When the Federal Reserve on July 26 approved a widely expected interest rate hike that moved benchmark borrowing costs to their highest level in more than 22 years—the 11th rate increase since the Fed launched its “fight against inflation” in March 2022—it continued peddling the notion that price inflation is an external force over which the Fed has no direct control. Price inflation is referred to as if it’s an earthquake or a thunderstorm, or perhaps a capricious dragon bent on destruction, patiently stewing in its lair, just waiting to pounce.

The basic assumption is that the Fed is looking out for the American people by valiantly trying to slay this dodgy “price inflation” dragon. But what if that “dragon” is of the Fed’s own making?

This writer asked three noted non-establishment monetary-reform experts about this matter: Dick Eastman, who studied doctoral macroeconomics under Akira Takyama at Texas A & M and taught at the community college level in Washington state; Dr. Oliver Heydorn, a lecturer and author of “Social Credit Economics” (no relation whatsoever to China’s monetary-social conformity scheme—Editor’s note) and author Mickey Paoletta, a longtime self-taught authority on the Fed, and investigator-activist exposing the nation’s mortgage-foreclosure racket.
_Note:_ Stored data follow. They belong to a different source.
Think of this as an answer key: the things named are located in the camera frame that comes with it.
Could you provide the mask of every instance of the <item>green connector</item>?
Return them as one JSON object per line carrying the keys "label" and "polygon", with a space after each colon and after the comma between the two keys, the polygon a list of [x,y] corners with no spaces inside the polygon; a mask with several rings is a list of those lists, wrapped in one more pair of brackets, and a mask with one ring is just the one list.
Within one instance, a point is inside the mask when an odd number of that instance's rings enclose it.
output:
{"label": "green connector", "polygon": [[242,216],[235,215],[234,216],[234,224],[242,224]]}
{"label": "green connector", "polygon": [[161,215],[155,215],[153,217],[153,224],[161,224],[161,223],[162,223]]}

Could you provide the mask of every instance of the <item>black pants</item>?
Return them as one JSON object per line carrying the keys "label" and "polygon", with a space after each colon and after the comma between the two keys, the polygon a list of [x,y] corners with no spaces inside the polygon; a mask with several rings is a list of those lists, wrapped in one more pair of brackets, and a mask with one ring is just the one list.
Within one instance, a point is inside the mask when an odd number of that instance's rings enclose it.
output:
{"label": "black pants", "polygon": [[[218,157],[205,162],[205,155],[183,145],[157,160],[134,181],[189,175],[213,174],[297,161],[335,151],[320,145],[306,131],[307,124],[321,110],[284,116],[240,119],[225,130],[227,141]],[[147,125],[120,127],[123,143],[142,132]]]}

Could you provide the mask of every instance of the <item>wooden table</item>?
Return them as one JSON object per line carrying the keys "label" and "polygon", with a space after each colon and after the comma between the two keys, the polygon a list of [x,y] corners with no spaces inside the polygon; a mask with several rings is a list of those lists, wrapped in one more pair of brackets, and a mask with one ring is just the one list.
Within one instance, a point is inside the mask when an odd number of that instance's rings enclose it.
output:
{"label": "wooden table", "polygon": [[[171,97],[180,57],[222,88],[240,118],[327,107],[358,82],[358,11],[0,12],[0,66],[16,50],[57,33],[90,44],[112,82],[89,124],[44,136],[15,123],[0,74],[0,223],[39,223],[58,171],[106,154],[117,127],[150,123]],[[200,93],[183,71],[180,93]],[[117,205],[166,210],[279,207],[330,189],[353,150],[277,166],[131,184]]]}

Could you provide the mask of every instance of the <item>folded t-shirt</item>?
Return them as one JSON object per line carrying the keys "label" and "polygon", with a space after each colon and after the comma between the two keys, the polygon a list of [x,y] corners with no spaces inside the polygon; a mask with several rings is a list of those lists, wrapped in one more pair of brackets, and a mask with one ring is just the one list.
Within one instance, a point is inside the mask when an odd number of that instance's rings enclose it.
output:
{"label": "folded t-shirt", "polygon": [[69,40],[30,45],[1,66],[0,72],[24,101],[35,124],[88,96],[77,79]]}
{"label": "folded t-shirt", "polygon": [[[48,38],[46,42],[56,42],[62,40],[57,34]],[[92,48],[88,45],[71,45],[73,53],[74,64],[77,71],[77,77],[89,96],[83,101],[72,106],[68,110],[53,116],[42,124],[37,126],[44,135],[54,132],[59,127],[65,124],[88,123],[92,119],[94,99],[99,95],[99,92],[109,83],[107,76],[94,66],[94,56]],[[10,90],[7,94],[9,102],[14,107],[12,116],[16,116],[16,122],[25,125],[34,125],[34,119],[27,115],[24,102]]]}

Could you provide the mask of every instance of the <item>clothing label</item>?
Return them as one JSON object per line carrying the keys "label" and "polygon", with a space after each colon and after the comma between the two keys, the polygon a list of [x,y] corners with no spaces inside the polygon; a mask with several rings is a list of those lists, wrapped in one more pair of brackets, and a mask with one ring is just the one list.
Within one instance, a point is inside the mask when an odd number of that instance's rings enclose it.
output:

Eastman remarked: “Raising the interest rate drains money from consumers, from the real economy. Those with variable interest rates will have less to spend than previously, and that reduction of money in circulation will go around reducing everyone’s revenues, spending, hiring, debt-paying-capacity etc., significantly. This is definitely money deflation, which is the reduction of money in circulation when people borrow less or are loaned less.”

“All I can say,” Paoletta noted, when asked about the Fed citing rate hikes as a surefire way to contain prices, “is that claim by the Fed is so ironic and so wrong that I don’t see how they can look at themselves in the mirror.”

Asked whether raising interest rates will simply become another cost of doing business that’s passed on to the end consumer, Paoletta replied:

I agree with that 100%. And it’s a roadblock for people to start a business as lines of credit and loans become more expensive—a price increase in itself.” — Mickey Paoletta, Mechanicsburg, Penn.

Will raising rates protect established corporations that possess much more monetary muscle than smaller businesses?

“Maybe that’s what the Fed wants,” Paoletta remarked.

Heydorn noted: “Basically, the raising of interest rates to ‘fight inflation’ is akin to using chemotherapy to treat cancer in allopathic medicine. Just as chemotherapy involves injecting someone with poison in the hope that it will kill the cancer before it kills the patient, so too, increasing interest rates sickens the economy.”

Dr. Oliver Heydorn

Heydorn added: “As the economy stalls and consumers can no longer afford the accustomed standard of living, private businesses are forced to subsidize the consumer by absorbing some of the costs of production in order to stay in business. Prices come down or at least the rate of inflation is tamed, but this comes at the cost of bankruptcies, the cutting or elimination of profit margins, etc.”

Eastman stressed that Powell is actually “decreasing money in the real economy by increasing interest rates to supposedly fight [price] inflation,” even while he is giving more money to the creditor class to invest. “Does raising interest rates and increasing money in the hands of investors at the expense of consumers really fight price inflation?  No.  Because, contrary to popular belief, the problem with inflation NEVER WAS THAT MORE AND MORE PRINTING PRESS MONEY IS CHASING A FIXED AMOUNT OF GOODS, FORCING UP THE PRICE.  That’s not happening.”

Most importantly, Eastman explained:

Less money means less sales. When less is sold, a firm’s revenues fall. While having to meet fixed costs . . . the firm must raise prices on goods even though they are selling fewer units—because bank credit, among other costs, including higher interest charges, simply must be paid back.”  — Dick Eastman, Yakima, Washington.

“So,” Eastman summarized, “customers must pay more per unit sold, or do without certain goods. That’s how deflation can cause firms to raise prices; they do it just to keep the customers who can pay the new price.”